‘Vroeger in het studentenhuis hadden we een kat en daar zorgde ik altijd voor,’ zei de een. ‘Ik zou nog steeds graag een kat willen, maar mijn vrouw is allergisch.’
‘Dan doe je je vrouw toch weg,’ zei de ander.
‘Ha,’ zei de een en hij lachte. ‘Weet je wat me dat zou kosten?’
‘Nee,’ zei de ander. ‘Hoeveel?’
‘Grapjas.’ Hij pakte het koekje dat op het bordje van de ander lag en stak het in zijn mond.
‘Ik meen het,’ zei de ander. ‘Wat zou het je kosten als je van haar af zou willen?’
‘Wees niet bang,’ zei de een met volle mond. ‘Ik wil helemaal niet van haar af.’
‘Het is niet dat ik bang ben, hoor.

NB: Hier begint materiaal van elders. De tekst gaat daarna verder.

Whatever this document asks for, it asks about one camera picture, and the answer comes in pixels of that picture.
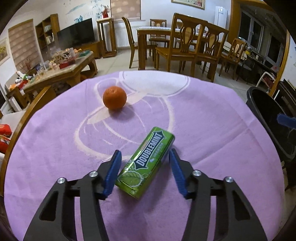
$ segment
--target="doublemint gum tin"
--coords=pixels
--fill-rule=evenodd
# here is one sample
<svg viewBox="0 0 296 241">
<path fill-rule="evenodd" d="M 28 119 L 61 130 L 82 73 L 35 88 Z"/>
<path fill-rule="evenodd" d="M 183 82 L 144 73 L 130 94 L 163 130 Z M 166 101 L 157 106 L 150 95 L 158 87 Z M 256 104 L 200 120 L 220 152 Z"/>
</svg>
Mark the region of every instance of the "doublemint gum tin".
<svg viewBox="0 0 296 241">
<path fill-rule="evenodd" d="M 154 127 L 120 172 L 115 185 L 129 195 L 140 198 L 157 173 L 174 140 L 173 134 Z"/>
</svg>

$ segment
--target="window blind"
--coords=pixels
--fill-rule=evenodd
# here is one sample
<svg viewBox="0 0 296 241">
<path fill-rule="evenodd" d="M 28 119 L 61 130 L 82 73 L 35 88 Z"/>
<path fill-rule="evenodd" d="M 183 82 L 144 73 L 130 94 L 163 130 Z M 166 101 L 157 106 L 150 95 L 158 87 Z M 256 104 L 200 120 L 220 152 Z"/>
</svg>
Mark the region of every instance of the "window blind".
<svg viewBox="0 0 296 241">
<path fill-rule="evenodd" d="M 40 63 L 41 58 L 38 52 L 35 28 L 33 19 L 19 23 L 8 29 L 8 39 L 13 61 L 17 70 L 25 72 L 21 68 L 22 61 L 29 58 L 31 68 Z"/>
<path fill-rule="evenodd" d="M 141 1 L 111 0 L 111 16 L 114 19 L 141 18 Z"/>
</svg>

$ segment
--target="wooden side table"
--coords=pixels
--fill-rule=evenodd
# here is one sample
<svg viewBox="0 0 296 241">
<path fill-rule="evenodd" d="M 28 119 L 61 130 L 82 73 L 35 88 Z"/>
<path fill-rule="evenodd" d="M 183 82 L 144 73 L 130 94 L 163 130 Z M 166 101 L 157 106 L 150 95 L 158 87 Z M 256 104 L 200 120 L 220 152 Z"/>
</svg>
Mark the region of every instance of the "wooden side table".
<svg viewBox="0 0 296 241">
<path fill-rule="evenodd" d="M 8 94 L 6 94 L 6 97 L 8 99 L 14 97 L 22 109 L 26 108 L 29 102 L 29 99 L 27 99 L 27 95 L 23 96 L 18 87 L 15 87 L 13 90 L 8 92 Z"/>
<path fill-rule="evenodd" d="M 104 33 L 104 23 L 109 23 L 112 51 L 107 50 L 105 33 Z M 99 40 L 100 40 L 100 48 L 101 48 L 102 57 L 108 58 L 108 57 L 116 56 L 117 49 L 116 49 L 114 19 L 113 18 L 103 18 L 103 19 L 97 20 L 97 24 L 98 24 Z"/>
</svg>

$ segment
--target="wooden door frame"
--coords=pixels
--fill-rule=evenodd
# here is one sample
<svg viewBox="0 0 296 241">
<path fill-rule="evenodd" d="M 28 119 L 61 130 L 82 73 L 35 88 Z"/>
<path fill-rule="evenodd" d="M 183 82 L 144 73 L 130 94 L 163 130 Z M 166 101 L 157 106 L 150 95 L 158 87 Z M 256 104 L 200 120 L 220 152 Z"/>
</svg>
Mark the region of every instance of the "wooden door frame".
<svg viewBox="0 0 296 241">
<path fill-rule="evenodd" d="M 232 43 L 232 41 L 237 38 L 238 32 L 239 32 L 239 27 L 240 27 L 240 19 L 241 19 L 241 4 L 246 4 L 250 6 L 255 6 L 255 7 L 261 7 L 264 9 L 267 9 L 269 11 L 274 12 L 274 10 L 267 5 L 264 1 L 261 0 L 231 0 L 231 15 L 230 15 L 230 23 L 229 23 L 229 33 L 228 33 L 228 38 L 227 41 L 229 43 Z M 290 33 L 287 30 L 287 39 L 286 39 L 286 47 L 284 51 L 284 56 L 283 56 L 283 61 L 280 66 L 279 72 L 277 74 L 276 81 L 269 93 L 270 96 L 272 96 L 276 90 L 276 87 L 283 75 L 286 62 L 288 59 L 288 54 L 289 54 L 289 48 L 290 48 Z"/>
</svg>

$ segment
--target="orange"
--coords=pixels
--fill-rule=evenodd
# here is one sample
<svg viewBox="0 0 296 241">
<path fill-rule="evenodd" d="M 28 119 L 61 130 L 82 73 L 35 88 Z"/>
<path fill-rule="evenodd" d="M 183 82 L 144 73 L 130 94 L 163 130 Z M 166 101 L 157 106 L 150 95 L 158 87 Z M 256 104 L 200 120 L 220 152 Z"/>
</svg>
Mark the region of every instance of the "orange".
<svg viewBox="0 0 296 241">
<path fill-rule="evenodd" d="M 118 86 L 111 86 L 105 90 L 103 102 L 108 109 L 121 109 L 126 103 L 126 93 Z"/>
</svg>

Ik vraag je alleen wat het je zou kosten. Zijn jullie in gemeenschap van goederen getrouwd?’
‘Ja,’ antwoordde hij.
‘Zou je dat niet eens laten veranderen dan? Jij verdient bakken met geld. En zij, wat doet zij behalve het allemaal opmaken? En nu we het er toch over hebben: Ik heb geld nodig. Heb je wat voor me?’
‘Wat? Voor de koffie?’
‘Ik heb geld nodig.’ De ander leunde achterover, strekte zijn benen onder de tafel en legde zijn arm op de rugleuning van mijn stoel. ‘Ik ga voor mezelf beginnen. Ik heb alles al helemaal uitgedacht, het is een waterdicht plan. Alleen heb ik wel iets van een startkapitaal nodig. Jij hebt toch nog wel ergens wat geld liggen? Op een Zwitserse bankrekening of zo.’
De een pakte een bierviltje en tikte ermee op tafel.

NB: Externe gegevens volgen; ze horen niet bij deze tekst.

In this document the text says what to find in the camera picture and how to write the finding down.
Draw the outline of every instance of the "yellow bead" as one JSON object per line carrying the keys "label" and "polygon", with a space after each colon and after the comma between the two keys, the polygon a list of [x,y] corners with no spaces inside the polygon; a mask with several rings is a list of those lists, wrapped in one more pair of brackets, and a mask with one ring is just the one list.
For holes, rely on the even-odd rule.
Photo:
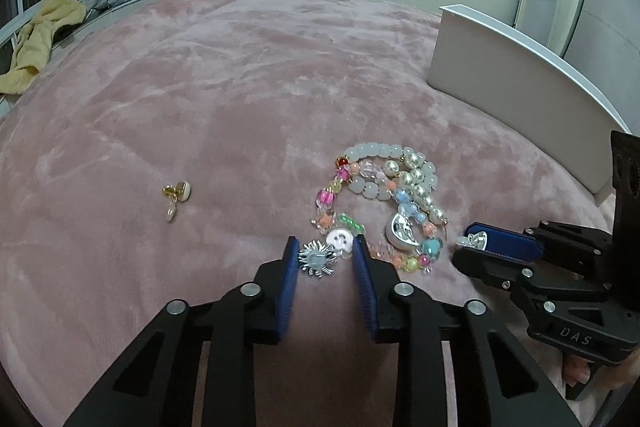
{"label": "yellow bead", "polygon": [[404,258],[404,263],[402,263],[402,268],[404,269],[404,271],[407,271],[409,273],[415,272],[416,270],[420,269],[420,261],[418,261],[416,257],[408,255],[407,257]]}
{"label": "yellow bead", "polygon": [[338,192],[340,192],[340,189],[342,188],[342,181],[331,180],[329,182],[329,185],[327,185],[327,188],[329,189],[330,192],[337,194]]}

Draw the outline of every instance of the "bed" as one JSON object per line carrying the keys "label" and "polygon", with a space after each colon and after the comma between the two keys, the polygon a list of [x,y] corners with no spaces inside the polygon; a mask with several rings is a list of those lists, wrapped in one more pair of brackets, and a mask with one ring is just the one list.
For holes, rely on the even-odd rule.
{"label": "bed", "polygon": [[[435,163],[449,245],[473,221],[610,230],[612,197],[598,208],[530,141],[428,86],[439,24],[363,0],[160,0],[56,56],[0,124],[0,362],[43,427],[166,302],[218,299],[287,236],[318,239],[316,193],[352,144]],[[191,197],[167,223],[161,190],[180,180]],[[388,202],[339,204],[382,240]],[[562,389],[561,353],[449,257],[403,278],[482,298]],[[390,425],[397,351],[369,341],[349,264],[300,279],[284,343],[257,346],[261,427]],[[584,425],[604,394],[572,403]]]}

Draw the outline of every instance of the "blue gripper pad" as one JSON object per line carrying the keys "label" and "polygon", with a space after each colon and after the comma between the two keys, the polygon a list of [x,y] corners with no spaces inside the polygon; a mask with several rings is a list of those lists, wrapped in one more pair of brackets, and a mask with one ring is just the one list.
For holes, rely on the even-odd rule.
{"label": "blue gripper pad", "polygon": [[287,243],[283,261],[286,263],[282,285],[276,302],[276,327],[278,336],[282,339],[289,328],[289,317],[293,305],[293,295],[296,292],[296,282],[298,281],[298,251],[300,241],[295,237]]}
{"label": "blue gripper pad", "polygon": [[353,274],[356,278],[356,286],[360,295],[362,315],[371,338],[375,340],[378,332],[378,300],[369,272],[367,256],[362,251],[358,238],[353,241]]}
{"label": "blue gripper pad", "polygon": [[470,233],[486,232],[486,251],[514,259],[532,263],[542,259],[544,248],[534,237],[511,230],[499,229],[484,223],[473,223],[465,230]]}

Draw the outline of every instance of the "silver moon charm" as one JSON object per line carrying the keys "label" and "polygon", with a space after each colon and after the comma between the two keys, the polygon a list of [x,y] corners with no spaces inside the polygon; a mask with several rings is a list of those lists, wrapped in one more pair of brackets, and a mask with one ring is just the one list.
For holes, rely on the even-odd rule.
{"label": "silver moon charm", "polygon": [[414,239],[409,220],[400,214],[394,214],[386,224],[386,238],[398,250],[415,250],[420,247]]}
{"label": "silver moon charm", "polygon": [[331,275],[334,270],[330,264],[338,261],[334,247],[324,245],[321,241],[311,241],[298,252],[298,265],[303,272],[316,277]]}

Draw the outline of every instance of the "crescent moon charm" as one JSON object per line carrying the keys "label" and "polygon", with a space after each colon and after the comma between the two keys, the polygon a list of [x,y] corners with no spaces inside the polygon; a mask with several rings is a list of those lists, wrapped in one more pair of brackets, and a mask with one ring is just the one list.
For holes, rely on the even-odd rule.
{"label": "crescent moon charm", "polygon": [[398,250],[415,250],[420,247],[414,239],[414,232],[406,217],[394,214],[386,224],[386,238]]}

‘Zal ik jullie even alleen laten?’ vroeg ik en ik schoof mijn stoel naar achter.
‘Waarom?’ vroeg de een.
‘Nee hoor,’ zei de ander.
Ik schoof mijn stoel weer terug.
‘Hoeveel geld heb je nodig dan?’
‘Een paar duizend denk ik, om mee te beginnen.’ De ander stak zijn kin in de lucht.
‘Je wilt een lening?’
‘Een lening? Nee, want dat betekent dat ik het je ook weer terug moet betalen.’
‘Dat zou ik wel fijn vinden ja, als ik het ook weer terugkrijg.’
‘Waarom zou je het terug moeten? Zie het als dat je ook eens iets voor de ander doet.’
‘Ik zal eens uitzoeken wat er allemaal mogelijk is, maar ik beloof nog niks.’
De ander pakte het viltje in zijn handen en begon er kleine stukjes van af te scheuren.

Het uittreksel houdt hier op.